◆ EXERCISE DIRECTIONS
An image-free, exact copy of the records below is required.
***
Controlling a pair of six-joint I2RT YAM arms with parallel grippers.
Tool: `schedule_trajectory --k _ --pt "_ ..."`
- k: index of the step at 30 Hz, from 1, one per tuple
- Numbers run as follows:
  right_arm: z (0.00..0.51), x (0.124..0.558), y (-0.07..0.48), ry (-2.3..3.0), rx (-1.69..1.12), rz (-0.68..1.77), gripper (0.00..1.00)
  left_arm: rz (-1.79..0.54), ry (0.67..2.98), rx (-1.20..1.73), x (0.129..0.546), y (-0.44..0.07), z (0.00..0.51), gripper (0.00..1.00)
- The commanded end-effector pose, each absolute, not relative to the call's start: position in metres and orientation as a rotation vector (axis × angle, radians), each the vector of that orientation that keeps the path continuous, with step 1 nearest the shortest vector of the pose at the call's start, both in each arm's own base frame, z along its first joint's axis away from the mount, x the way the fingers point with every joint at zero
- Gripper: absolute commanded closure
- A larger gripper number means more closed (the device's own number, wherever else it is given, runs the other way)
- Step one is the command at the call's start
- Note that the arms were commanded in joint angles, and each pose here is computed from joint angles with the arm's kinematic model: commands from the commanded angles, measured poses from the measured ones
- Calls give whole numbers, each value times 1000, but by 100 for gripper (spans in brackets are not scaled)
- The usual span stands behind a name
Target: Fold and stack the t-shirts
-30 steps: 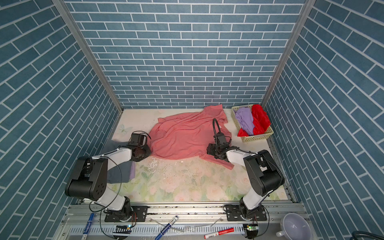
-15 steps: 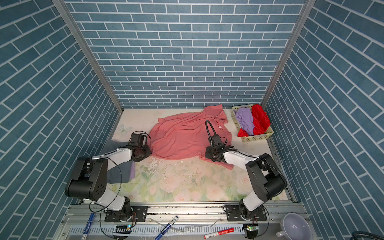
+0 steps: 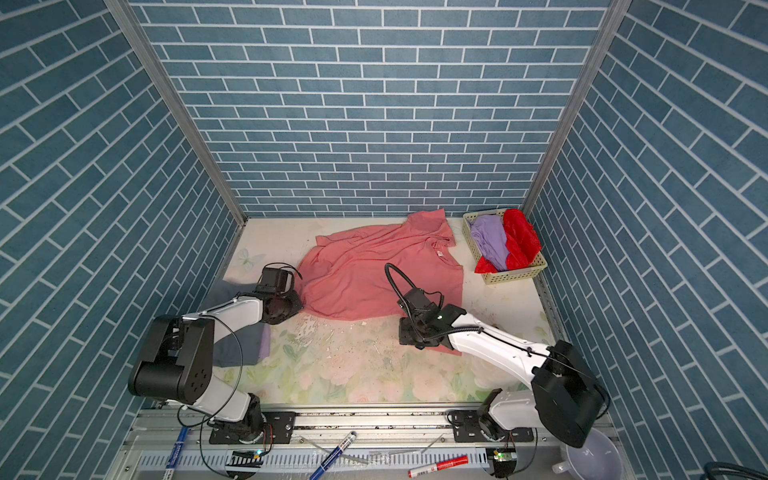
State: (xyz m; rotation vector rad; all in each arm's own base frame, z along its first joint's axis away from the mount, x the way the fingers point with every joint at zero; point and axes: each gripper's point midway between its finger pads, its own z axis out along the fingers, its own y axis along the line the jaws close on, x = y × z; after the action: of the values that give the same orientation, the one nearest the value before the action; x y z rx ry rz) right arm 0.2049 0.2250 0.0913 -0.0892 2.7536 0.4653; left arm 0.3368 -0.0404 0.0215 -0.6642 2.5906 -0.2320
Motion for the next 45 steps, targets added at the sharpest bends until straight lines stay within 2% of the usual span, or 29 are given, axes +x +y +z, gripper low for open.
schedule_trajectory --k 1,5,9,16,24,30,33,35,37,38,39,42,45 --pt "115 220 194 2663 65 308 45 -216 2623 -657 325 -38 18 93" --pt "104 231 150 2641 227 138 38 -213 2611 -647 326 -37 22 93" --pt "91 252 114 2596 383 103 32 -211 2621 -635 325 -37 20 93" --pt "65 226 73 2681 519 -66 25 -219 2624 -658 315 -37 11 93" --pt "26 215 81 2776 575 69 22 -230 2624 -649 315 -38 13 93" --pt "3 214 102 2825 571 210 24 -235 2619 -652 313 -38 13 93" --pt "-6 214 108 2853 575 233 32 -233 2615 -656 311 -38 14 93" --pt "-11 217 114 2867 565 254 46 -236 2612 -658 311 -38 15 93" --pt "-12 223 121 2869 551 285 80 -248 2609 -660 312 -39 17 93" --pt "-11 227 124 2857 547 301 94 -256 2602 -658 314 -40 19 93" --pt "-8 232 126 2842 542 316 100 -260 2597 -657 314 -40 21 94" --pt "16 254 132 2747 506 357 100 -272 2572 -651 317 -40 31 95" --pt "66 284 136 2591 445 393 100 -306 2534 -626 321 -43 47 97"
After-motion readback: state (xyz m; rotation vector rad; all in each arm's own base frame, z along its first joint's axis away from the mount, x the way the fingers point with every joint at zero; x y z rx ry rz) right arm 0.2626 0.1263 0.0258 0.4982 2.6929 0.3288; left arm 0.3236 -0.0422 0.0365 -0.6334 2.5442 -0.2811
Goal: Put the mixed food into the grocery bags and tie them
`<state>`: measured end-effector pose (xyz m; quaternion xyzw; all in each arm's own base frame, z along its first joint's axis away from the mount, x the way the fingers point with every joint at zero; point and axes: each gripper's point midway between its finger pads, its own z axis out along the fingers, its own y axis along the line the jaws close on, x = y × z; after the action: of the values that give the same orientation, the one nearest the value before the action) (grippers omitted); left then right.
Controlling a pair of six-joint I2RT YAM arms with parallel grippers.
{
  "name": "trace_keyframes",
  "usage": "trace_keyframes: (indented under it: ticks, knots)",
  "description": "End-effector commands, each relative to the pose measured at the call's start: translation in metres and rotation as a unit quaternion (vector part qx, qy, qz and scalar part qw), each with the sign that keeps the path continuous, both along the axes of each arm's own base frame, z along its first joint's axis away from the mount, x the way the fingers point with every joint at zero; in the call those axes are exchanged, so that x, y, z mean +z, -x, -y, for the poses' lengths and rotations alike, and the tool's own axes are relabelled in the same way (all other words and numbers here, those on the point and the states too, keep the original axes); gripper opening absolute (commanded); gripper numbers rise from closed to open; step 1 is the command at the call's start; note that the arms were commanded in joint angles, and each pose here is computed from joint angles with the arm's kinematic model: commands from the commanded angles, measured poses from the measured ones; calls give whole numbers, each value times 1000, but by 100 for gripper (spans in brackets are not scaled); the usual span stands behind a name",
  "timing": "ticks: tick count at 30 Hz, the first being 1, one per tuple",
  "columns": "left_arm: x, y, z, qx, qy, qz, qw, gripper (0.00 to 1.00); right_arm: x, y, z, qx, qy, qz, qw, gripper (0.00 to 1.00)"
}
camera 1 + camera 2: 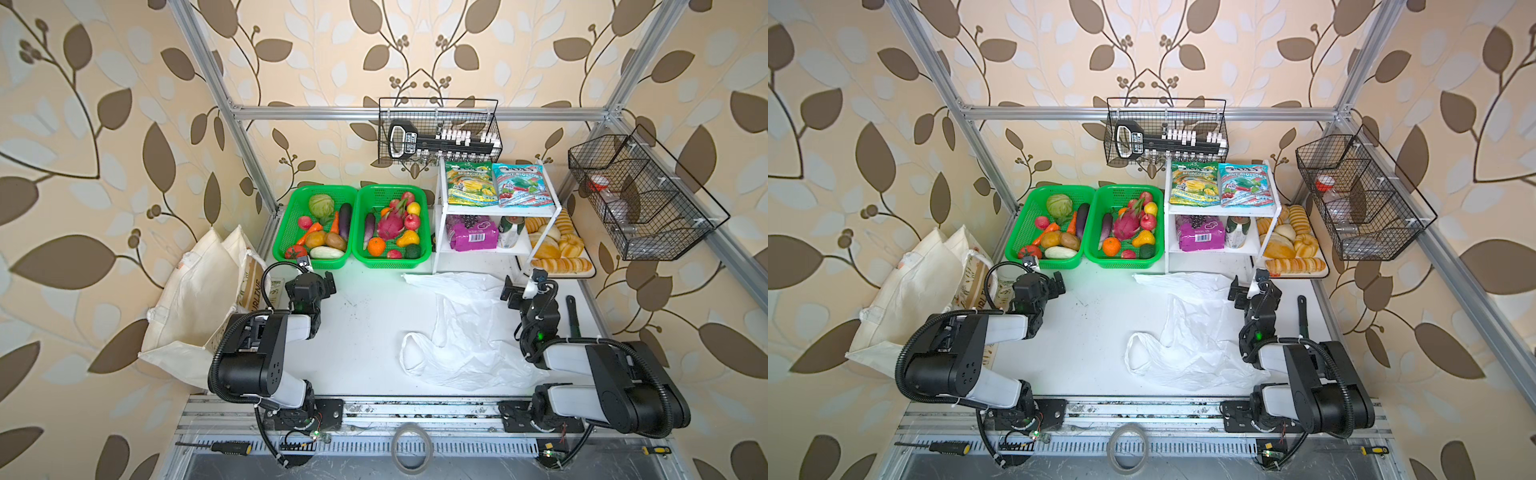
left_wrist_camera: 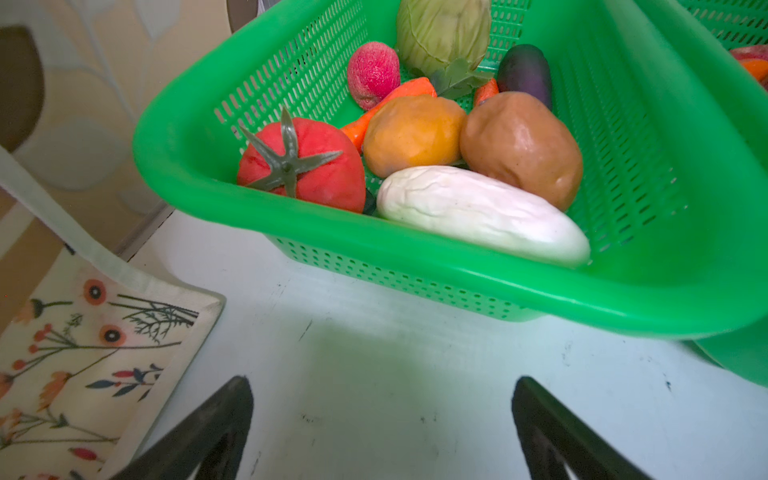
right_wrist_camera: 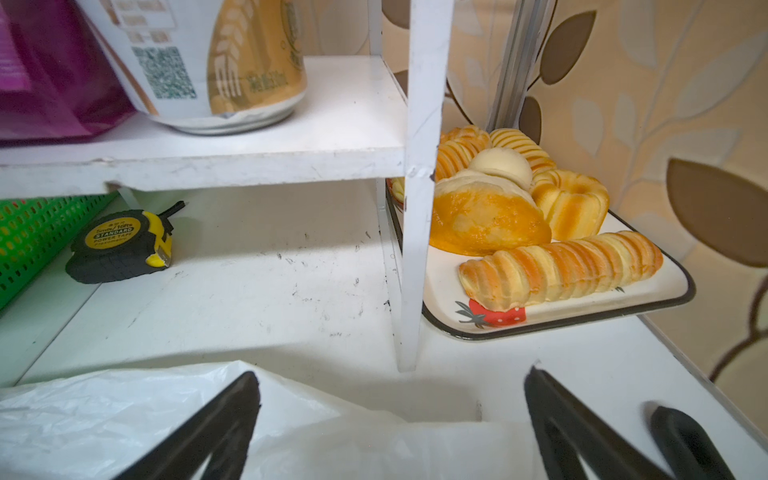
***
◆ ANSWER SECTION
Controlling a pair of six-joint I2RT YAM arms with parallel grippers.
Tool: `schedule_trajectory --k _ --pt "_ ..."`
- k: index of the step at 30 Hz, from 1, one per tuple
- Numbers run as follows:
  right_arm: z (0.00..0.51), x (0.124..0.558), y (-0.07..0.48), ry (-2.3..3.0), rx (-1.69..1.12), rz (-0.68..1.77), gripper (0.00..1.00)
  left_arm: rz (-1.79..0.54), ry (0.67..2.98), rx (-1.20..1.73), x (0.129..0.546), y (-0.44..0.07), z (0.00..0.51), gripper (0.00..1.00)
- The commanded end-effector pose, each absolute, not relative to the call's start: position in metres and orientation as a rotation vector (axis × angle, radians), each the vector of that orientation that keeps the path continuous, with step 1 nearest the shortest vector of the pose at the call's start, both in each arm's own base frame, z along its first joint's axis away from the mount, x the way the fingers point with every joint at zero
- Gripper: absolute commanded closure
- A larger gripper number means more closed (the device's own number, wherever else it is given, runs the other way)
- Step one is the command at the call's start
- Note that the arms were commanded in joint angles, and each pose here is computed from joint angles with the arm's kinematic model: commands from the commanded angles, measured poses from the measured ones
- Calls give whole numbers, each value times 1000, but by 100 for gripper (spans in brackets are not scaled)
- The usual span stands behind a name
Target: Fold and stack the t-shirts
-30 steps: 
-15 steps: 
+0 steps: 
State: (xyz m; rotation vector rad; all in each arm's own base frame, z along its first joint's axis away from the mount, x the way the fingers point with every joint at zero; point and axes: each gripper's point midway between its finger pads, its own z axis out along the fingers, its own y axis along the line the jaws close on, x = y × z; after the action: of the values that give the same orientation, the one nearest the value before the action; x y z rx ry rz) right arm 0.2049 0.2250 0.0913 -0.0892 2.7536 0.4653; left arm 0.3368 -0.0404 0.0215 -0.6642 2.5906 -0.2320
Motion for the next 45 steps, targets added at the sharpest bends until straight lines stay within 2% of the usual span, or 29 are given, axes +x +y +z, gripper low for open.
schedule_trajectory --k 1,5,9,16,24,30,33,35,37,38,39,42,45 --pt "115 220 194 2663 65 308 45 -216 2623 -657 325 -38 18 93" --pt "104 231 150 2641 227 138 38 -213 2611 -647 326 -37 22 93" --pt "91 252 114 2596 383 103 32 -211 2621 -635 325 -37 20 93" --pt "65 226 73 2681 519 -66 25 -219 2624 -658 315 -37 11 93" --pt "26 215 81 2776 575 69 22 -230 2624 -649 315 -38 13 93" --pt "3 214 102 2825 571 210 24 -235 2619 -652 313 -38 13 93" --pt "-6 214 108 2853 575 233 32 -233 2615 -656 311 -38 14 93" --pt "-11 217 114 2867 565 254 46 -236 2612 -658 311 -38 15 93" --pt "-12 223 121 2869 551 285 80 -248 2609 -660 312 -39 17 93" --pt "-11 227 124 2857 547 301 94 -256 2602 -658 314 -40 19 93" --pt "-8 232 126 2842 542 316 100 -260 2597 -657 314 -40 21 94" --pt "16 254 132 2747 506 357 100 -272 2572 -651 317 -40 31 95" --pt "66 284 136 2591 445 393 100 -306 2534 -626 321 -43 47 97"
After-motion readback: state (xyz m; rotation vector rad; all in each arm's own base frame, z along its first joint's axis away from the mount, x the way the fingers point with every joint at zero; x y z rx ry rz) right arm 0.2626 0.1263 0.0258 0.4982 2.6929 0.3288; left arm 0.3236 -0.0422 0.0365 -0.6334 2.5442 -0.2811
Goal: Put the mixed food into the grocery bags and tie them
`<state>`: measured end-effector pose (xyz m; quaternion xyzw; all in each arm's own base frame, z along its first joint's axis away from the mount, x the way the fingers point with every joint at zero; point and axes: each gripper's point midway between its finger pads, its own z axis out along the fingers, its own y axis along the line the jaws close on, x = y × z; after the action: of the values that give the same orientation, the one nearest the value before the action) (grippers omitted); left then right.
Controlling a pair of six-joint I2RT YAM arms with parallel grippers.
{
  "name": "trace_keyframes",
  "usage": "trace_keyframes: (indented under it: ticks, knots)",
  "description": "End-effector commands, each relative to the pose measured at the call's start: translation in metres and rotation as a unit quaternion (vector part qx, qy, qz and scalar part qw), each with the sign that keeps the path continuous, both along the axes of each arm's own base frame, z along its first joint's axis away from the mount, x the way the fingers point with every joint at zero; in the call those axes are exchanged, so that x, y, z mean +z, -x, -y, for the poses' lengths and rotations alike, and the tool's own axes are relabelled in the same way (all other words and numbers here, those on the point and the states too, keep the original axes); gripper opening absolute (commanded); gripper numbers rise from closed to open; step 1 is the command at the call's start; note that the arms were commanded in joint angles, and each pose here is computed from joint angles with the arm's kinematic model: commands from the commanded angles, measured poses from the measured ones; calls give whole numbers, each value times 1000, but by 100 for gripper (spans in brackets are not scaled); the usual span stands behind a name",
  "timing": "ticks: tick count at 30 Hz, the first being 1, one per tuple",
  "columns": "left_arm: x, y, z, qx, qy, qz, qw, gripper (0.00 to 1.00); right_arm: x, y, z, qx, qy, qz, qw, gripper (0.00 to 1.00)"
}
camera 1 + camera 2: 
left_wrist_camera: 
right_wrist_camera: 

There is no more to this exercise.